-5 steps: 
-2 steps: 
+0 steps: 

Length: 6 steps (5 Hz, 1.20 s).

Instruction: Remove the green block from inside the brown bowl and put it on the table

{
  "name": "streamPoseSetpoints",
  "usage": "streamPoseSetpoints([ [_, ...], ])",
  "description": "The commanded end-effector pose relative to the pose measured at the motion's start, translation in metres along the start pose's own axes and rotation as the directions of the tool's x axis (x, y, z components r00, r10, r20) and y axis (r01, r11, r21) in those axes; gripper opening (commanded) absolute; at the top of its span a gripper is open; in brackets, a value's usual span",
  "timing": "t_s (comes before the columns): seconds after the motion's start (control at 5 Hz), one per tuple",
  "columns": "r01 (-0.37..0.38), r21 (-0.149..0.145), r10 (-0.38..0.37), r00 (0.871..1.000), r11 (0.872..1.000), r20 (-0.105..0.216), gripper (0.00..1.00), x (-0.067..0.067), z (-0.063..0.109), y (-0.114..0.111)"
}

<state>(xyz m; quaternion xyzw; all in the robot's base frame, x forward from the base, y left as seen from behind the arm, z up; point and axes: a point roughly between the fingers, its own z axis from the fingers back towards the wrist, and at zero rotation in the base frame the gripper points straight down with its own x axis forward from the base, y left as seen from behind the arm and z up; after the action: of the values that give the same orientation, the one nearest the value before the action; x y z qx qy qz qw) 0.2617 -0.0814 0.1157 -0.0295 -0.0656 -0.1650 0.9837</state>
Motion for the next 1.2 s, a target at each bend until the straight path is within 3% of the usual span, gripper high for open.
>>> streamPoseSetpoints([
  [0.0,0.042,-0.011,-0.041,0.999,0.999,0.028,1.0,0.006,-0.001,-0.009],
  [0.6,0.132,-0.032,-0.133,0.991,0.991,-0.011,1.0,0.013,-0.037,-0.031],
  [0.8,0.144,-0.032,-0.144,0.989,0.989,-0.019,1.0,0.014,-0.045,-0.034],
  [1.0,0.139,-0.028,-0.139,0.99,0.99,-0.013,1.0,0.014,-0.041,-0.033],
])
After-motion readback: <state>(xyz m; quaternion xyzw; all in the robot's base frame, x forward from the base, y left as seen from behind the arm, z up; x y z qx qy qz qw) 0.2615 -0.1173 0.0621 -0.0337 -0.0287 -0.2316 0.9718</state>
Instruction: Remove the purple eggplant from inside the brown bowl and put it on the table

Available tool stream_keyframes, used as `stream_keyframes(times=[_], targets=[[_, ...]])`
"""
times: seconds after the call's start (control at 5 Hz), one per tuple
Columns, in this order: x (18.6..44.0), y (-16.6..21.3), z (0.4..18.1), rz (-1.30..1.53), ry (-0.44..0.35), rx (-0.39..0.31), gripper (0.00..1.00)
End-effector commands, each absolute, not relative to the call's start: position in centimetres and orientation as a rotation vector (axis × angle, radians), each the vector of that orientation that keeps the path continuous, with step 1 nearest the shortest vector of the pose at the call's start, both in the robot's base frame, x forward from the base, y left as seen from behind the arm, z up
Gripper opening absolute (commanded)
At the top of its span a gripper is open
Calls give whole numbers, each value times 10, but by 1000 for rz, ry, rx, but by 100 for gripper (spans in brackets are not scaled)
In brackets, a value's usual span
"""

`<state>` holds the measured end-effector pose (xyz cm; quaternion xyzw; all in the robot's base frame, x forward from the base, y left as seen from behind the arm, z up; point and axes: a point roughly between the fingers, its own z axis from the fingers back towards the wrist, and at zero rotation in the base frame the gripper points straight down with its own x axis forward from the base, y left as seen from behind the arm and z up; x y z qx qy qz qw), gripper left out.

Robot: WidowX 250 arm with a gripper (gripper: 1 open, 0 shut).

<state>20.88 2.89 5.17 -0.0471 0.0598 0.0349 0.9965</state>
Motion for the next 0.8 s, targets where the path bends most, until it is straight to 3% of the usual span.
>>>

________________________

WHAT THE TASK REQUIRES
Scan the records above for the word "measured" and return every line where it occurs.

YOUR RESPONSE
  "description": "The commanded end-effector pose relative to the pose measured at the motion's start, translation in metres along the start pose's own axes and rotation as the directions of the tool's x axis (x, y, z components r00, r10, r20) and y axis (r01, r11, r21) in those axes; gripper opening (commanded) absolute; at the top of its span a gripper is open; in brackets, a value's usual span",
`<state>` holds the measured end-effector pose (xyz cm; quaternion xyzw; all in the robot's base frame, x forward from the base, y left as seen from behind the arm, z up; point and axes: a point roughly between the fingers, its own z axis from the fingers back towards the wrist, and at zero rotation in the base frame the gripper points straight down with its own x axis forward from the base, y left as seen from behind the arm and z up; x y z qx qy qz qw), gripper left out.

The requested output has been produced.